**Problem to work on**
One number is the full answer: how many lines in the records contain the word "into"?
Material for this exercise section start
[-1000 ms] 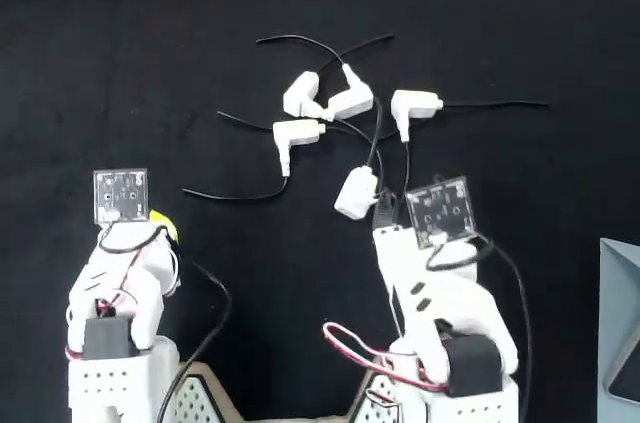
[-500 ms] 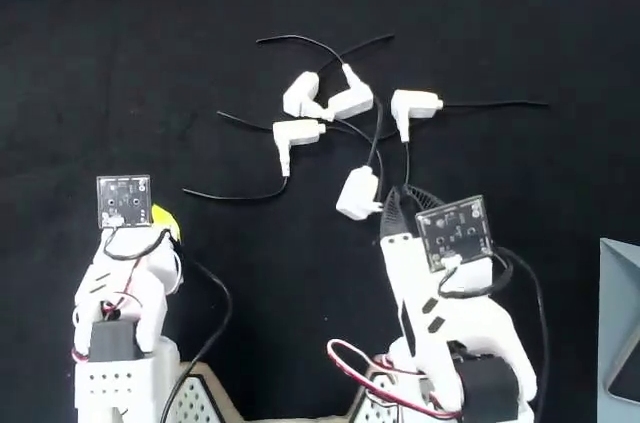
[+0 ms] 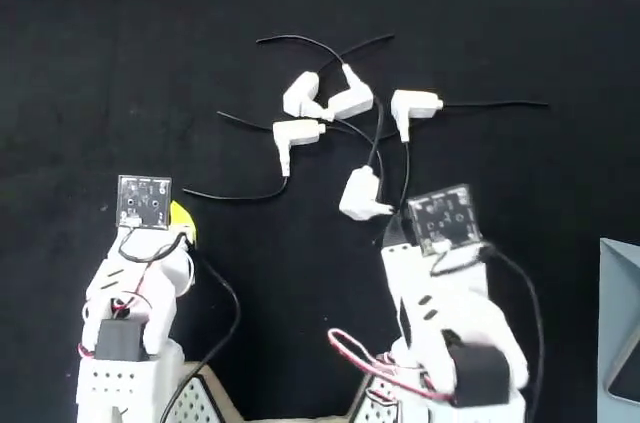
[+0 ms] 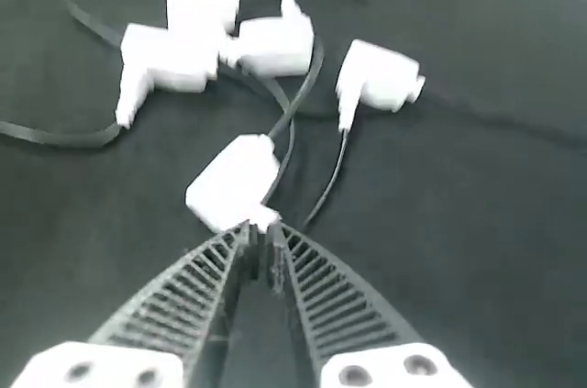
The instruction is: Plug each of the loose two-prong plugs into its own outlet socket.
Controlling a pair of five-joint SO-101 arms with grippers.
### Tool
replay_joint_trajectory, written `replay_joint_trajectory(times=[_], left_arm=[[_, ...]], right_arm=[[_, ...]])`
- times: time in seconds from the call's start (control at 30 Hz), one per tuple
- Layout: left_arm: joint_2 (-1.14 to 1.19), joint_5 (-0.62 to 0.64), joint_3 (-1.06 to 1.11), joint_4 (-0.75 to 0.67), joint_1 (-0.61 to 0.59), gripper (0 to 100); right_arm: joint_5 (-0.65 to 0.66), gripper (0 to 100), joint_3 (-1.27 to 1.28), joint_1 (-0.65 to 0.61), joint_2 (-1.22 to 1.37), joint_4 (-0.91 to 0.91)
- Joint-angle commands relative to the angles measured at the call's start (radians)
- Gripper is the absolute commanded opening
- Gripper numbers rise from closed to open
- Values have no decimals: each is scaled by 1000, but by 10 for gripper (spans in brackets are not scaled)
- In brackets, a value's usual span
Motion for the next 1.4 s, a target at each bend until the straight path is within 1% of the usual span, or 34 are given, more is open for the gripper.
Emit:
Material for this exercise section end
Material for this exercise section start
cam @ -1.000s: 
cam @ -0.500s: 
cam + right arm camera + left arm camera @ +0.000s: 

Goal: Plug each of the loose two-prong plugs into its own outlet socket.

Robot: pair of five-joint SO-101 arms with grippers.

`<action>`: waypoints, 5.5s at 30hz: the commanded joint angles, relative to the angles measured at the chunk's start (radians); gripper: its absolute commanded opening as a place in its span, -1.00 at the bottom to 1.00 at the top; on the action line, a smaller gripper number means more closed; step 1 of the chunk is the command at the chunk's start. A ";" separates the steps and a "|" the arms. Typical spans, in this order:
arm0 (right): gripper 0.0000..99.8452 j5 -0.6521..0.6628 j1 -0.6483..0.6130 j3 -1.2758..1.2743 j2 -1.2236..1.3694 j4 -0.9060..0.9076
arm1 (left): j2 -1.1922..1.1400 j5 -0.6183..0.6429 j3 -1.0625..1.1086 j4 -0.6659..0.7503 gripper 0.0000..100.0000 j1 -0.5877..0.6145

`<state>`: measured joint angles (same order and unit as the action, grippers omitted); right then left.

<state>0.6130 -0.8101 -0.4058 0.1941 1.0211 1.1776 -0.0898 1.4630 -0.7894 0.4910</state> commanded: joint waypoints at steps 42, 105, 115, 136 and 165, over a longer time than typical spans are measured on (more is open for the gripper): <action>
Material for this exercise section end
**Result of this exercise**
2